Professor Yakubov’s research sits at the interface of colloid science, soft matter physics, polymer science, and biophysics. His work focuses on understanding how biopolymer structure and interactions govern the functionality of biopolymer systems, such as foods, plant cell walls, biomaterials, and biopolymer gels. His expertise includes colloidal probe AFM force spectroscopy, rheology, and complex carbohydrate analysis. He leads the Food Biopolymer Research Laboratory, where interdisciplinary approaches are used to investigate the structuring and mechanics of complex biological and food materials. Among the laboratory’s recent innovations is the BioFluidic Microscope (BFM), an integrated platform combining ultra-fast confocal imaging with atomic force microscopy and nanofluidic functionality, enabling high-resolution exploration of localised biochemical and physiological processes in biological and bioinspired systems.

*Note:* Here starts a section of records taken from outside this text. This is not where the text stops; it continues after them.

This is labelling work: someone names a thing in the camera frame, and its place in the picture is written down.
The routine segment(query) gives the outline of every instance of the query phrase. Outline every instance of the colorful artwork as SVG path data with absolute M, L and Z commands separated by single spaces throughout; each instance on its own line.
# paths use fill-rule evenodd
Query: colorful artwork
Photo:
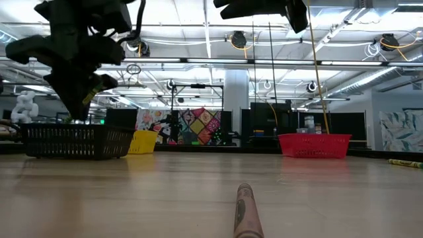
M 383 150 L 423 152 L 423 111 L 380 112 Z
M 205 108 L 196 110 L 181 110 L 178 112 L 181 130 L 178 134 L 178 141 L 171 141 L 171 129 L 167 123 L 158 123 L 164 120 L 170 110 L 147 110 L 140 109 L 137 116 L 137 129 L 159 132 L 157 143 L 179 145 L 209 145 L 214 133 L 220 127 L 220 111 L 209 111 Z

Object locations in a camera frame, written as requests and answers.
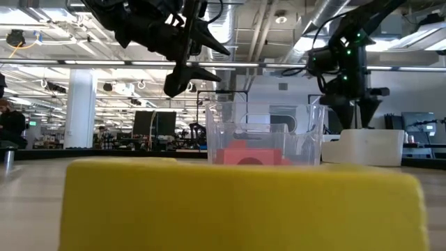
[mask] white pillar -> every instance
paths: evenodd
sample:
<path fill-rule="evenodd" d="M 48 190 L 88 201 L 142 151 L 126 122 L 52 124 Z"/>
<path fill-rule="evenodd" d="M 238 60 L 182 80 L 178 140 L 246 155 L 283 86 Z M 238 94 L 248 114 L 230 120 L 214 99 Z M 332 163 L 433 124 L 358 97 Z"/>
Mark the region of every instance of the white pillar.
<path fill-rule="evenodd" d="M 97 79 L 92 70 L 71 70 L 63 147 L 93 146 Z"/>

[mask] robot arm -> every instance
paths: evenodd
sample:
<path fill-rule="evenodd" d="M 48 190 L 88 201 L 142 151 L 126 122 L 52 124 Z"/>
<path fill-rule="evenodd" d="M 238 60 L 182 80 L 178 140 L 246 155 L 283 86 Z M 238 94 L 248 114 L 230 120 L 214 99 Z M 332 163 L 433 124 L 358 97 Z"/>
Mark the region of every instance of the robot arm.
<path fill-rule="evenodd" d="M 104 28 L 114 31 L 115 39 L 126 48 L 135 41 L 151 52 L 157 52 L 169 61 L 175 61 L 172 74 L 164 83 L 164 92 L 175 97 L 186 90 L 191 79 L 219 82 L 216 75 L 199 67 L 186 66 L 191 55 L 201 53 L 205 45 L 217 52 L 230 55 L 209 32 L 208 22 L 201 20 L 207 0 L 185 0 L 184 21 L 178 16 L 183 0 L 82 0 Z M 166 24 L 173 15 L 178 24 Z"/>
<path fill-rule="evenodd" d="M 337 114 L 344 129 L 353 119 L 350 102 L 357 102 L 361 111 L 362 127 L 367 128 L 381 100 L 389 89 L 372 89 L 367 83 L 367 52 L 365 47 L 375 42 L 370 39 L 379 24 L 406 0 L 375 0 L 343 14 L 337 30 L 323 48 L 309 51 L 307 70 L 318 78 L 324 96 L 322 105 L 329 105 Z M 325 82 L 324 74 L 336 75 Z"/>

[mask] plastic bin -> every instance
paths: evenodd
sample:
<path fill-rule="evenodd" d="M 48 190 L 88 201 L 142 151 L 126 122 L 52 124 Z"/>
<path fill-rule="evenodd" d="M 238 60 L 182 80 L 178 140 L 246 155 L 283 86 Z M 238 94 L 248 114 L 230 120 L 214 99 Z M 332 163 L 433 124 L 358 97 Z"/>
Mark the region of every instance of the plastic bin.
<path fill-rule="evenodd" d="M 208 161 L 225 165 L 319 165 L 324 106 L 206 105 Z"/>

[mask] white container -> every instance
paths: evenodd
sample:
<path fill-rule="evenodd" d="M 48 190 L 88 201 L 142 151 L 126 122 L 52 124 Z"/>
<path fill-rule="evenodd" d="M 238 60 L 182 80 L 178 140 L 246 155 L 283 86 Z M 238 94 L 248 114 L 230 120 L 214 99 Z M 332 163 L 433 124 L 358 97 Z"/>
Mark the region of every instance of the white container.
<path fill-rule="evenodd" d="M 343 130 L 337 142 L 322 143 L 322 161 L 399 167 L 403 130 Z"/>
<path fill-rule="evenodd" d="M 323 116 L 324 107 L 319 105 L 208 104 L 208 161 L 228 165 L 319 165 Z"/>

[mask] table surface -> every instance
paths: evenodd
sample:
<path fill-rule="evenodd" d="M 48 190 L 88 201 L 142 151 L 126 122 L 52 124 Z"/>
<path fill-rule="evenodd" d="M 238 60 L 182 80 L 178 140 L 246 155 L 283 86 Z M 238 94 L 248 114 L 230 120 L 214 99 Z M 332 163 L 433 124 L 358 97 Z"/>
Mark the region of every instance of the table surface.
<path fill-rule="evenodd" d="M 11 180 L 0 176 L 2 250 L 57 251 L 63 185 L 66 167 L 72 160 L 17 161 Z M 413 174 L 421 181 L 429 215 L 431 251 L 446 250 L 446 171 L 392 169 Z"/>

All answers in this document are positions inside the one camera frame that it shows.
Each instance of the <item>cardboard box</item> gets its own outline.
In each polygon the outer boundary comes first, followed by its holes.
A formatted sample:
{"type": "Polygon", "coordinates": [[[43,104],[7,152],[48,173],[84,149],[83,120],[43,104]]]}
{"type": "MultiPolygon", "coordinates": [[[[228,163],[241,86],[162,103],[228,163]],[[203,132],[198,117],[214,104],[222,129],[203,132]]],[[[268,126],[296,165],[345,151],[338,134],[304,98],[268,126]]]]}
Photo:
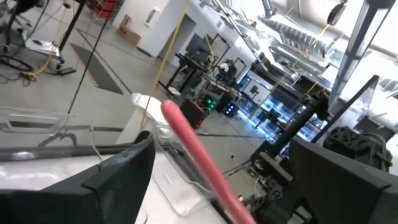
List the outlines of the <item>cardboard box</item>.
{"type": "Polygon", "coordinates": [[[137,45],[138,42],[141,40],[141,37],[129,28],[129,24],[131,22],[131,17],[125,15],[122,23],[120,23],[118,34],[123,37],[123,39],[126,39],[128,42],[137,45]]]}

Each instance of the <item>pink foam tube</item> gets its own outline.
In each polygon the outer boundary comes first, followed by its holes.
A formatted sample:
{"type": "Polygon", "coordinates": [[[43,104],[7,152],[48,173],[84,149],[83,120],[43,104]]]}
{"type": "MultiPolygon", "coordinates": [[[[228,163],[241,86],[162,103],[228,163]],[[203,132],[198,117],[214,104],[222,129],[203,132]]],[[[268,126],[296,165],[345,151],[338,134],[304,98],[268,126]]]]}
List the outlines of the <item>pink foam tube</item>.
{"type": "Polygon", "coordinates": [[[163,101],[162,112],[174,133],[184,143],[197,166],[208,180],[221,203],[232,214],[234,221],[237,224],[256,224],[253,217],[229,187],[225,177],[207,153],[201,141],[196,137],[180,108],[172,101],[163,101]]]}

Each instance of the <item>concrete floor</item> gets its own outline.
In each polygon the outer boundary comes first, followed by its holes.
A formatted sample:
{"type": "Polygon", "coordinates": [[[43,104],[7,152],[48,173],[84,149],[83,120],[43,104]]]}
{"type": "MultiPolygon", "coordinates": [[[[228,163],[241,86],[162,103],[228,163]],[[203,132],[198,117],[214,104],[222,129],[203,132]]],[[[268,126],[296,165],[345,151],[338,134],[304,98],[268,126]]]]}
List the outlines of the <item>concrete floor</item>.
{"type": "MultiPolygon", "coordinates": [[[[42,19],[42,22],[46,20],[48,22],[33,35],[34,37],[48,41],[54,39],[54,30],[56,30],[62,18],[62,10],[56,12],[61,3],[61,0],[50,2],[45,12],[46,15],[42,19]]],[[[71,11],[69,11],[69,16],[66,16],[66,19],[63,20],[62,33],[72,19],[71,11]]],[[[39,10],[33,9],[27,12],[25,16],[34,22],[39,14],[39,10]]],[[[68,43],[91,49],[100,32],[100,26],[91,23],[88,10],[82,12],[76,29],[69,37],[68,43]],[[80,35],[76,29],[82,30],[86,35],[80,35]]],[[[0,106],[66,113],[82,78],[84,67],[78,63],[78,58],[69,44],[65,46],[62,54],[66,60],[65,67],[76,68],[76,73],[64,77],[42,74],[37,77],[37,82],[31,83],[27,87],[22,86],[21,80],[3,84],[0,87],[0,95],[2,95],[0,106]]],[[[46,59],[45,56],[27,50],[20,53],[19,56],[32,65],[43,64],[46,59]]],[[[118,36],[114,27],[106,29],[101,36],[96,56],[123,90],[124,95],[100,90],[85,78],[73,105],[72,113],[90,120],[95,126],[123,128],[133,111],[130,93],[149,94],[159,70],[160,60],[150,58],[138,51],[135,46],[118,36]]],[[[56,63],[56,61],[52,62],[50,66],[54,67],[56,63]]],[[[3,75],[12,75],[12,71],[8,68],[0,66],[0,69],[3,75]]],[[[161,80],[166,82],[174,70],[174,67],[166,66],[161,80]]],[[[168,98],[161,89],[156,90],[155,97],[159,100],[168,98]]],[[[211,114],[205,120],[202,131],[212,134],[260,135],[240,118],[226,118],[217,113],[211,114]]],[[[95,143],[112,144],[117,137],[118,133],[96,133],[95,143]]],[[[230,158],[230,154],[235,155],[237,163],[244,162],[262,143],[262,139],[258,138],[200,137],[200,139],[222,171],[236,166],[235,161],[230,158]]],[[[253,181],[243,173],[233,175],[229,178],[229,181],[237,194],[251,195],[256,192],[253,181]]]]}

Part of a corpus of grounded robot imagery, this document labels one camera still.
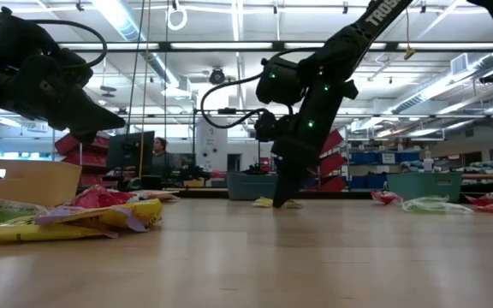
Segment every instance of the ceiling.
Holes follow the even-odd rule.
[[[201,41],[318,41],[329,38],[342,27],[356,21],[364,12],[369,0],[349,0],[347,14],[343,14],[343,2],[331,0],[202,0],[179,1],[181,8],[187,11],[187,22],[179,30],[170,30],[165,22],[164,9],[172,1],[167,0],[104,0],[107,3],[121,1],[131,12],[132,19],[140,24],[142,33],[148,41],[156,42],[201,42]],[[24,0],[0,1],[2,5],[14,10],[15,15],[24,19],[62,19],[77,21],[100,32],[108,42],[124,41],[120,33],[112,26],[90,1],[81,1],[85,11],[75,9],[73,0]],[[278,14],[273,14],[277,4]],[[152,9],[142,10],[142,5]],[[493,20],[483,9],[465,1],[426,0],[426,12],[420,13],[422,1],[414,0],[407,14],[402,14],[377,41],[413,42],[493,42]],[[171,16],[176,25],[181,22],[179,13]],[[46,29],[57,42],[90,42],[96,39],[90,33],[67,26],[48,26]],[[98,56],[95,53],[80,53],[87,61]],[[205,89],[208,84],[207,72],[219,67],[231,79],[244,78],[258,74],[260,60],[269,58],[272,52],[170,52],[158,54],[168,69],[175,75],[185,76],[192,82],[193,91]],[[450,69],[450,60],[460,53],[417,53],[405,61],[401,53],[382,53],[373,50],[357,68],[353,79],[360,90],[355,100],[346,100],[339,113],[370,114],[383,112],[397,103],[397,99],[415,91],[422,84],[434,79]],[[309,53],[295,53],[287,56],[299,61]],[[146,102],[148,113],[163,113],[163,107],[169,114],[190,113],[193,104],[190,99],[165,98],[159,79],[149,81],[154,76],[141,56],[134,52],[109,53],[106,62],[97,65],[95,75],[86,86],[87,93],[97,102],[104,100],[111,110],[134,106],[133,112],[141,113]],[[102,98],[100,86],[112,86],[117,89],[115,98]],[[445,105],[455,104],[470,97],[480,86],[470,80],[449,92],[433,98]],[[231,107],[244,109],[258,108],[261,103],[256,99],[256,83],[244,87],[244,100],[239,100],[231,92],[231,99],[222,102]],[[277,112],[284,108],[270,106]],[[425,113],[438,110],[428,107]],[[185,124],[188,117],[175,120]],[[336,123],[351,122],[353,119],[336,120]],[[148,123],[162,123],[161,119],[148,119]]]

Professor Yakubov has authored more than 150 peer-reviewed papers and book chapters, holds several patents, and has contributed widely to advances in food biophysics, biomaterials, and sustainable food technologies. His work has influenced contemporary understanding of polysaccharide functionality, lubrication phenomena, plant-based materials, and the development of healthier and more sustainable foods.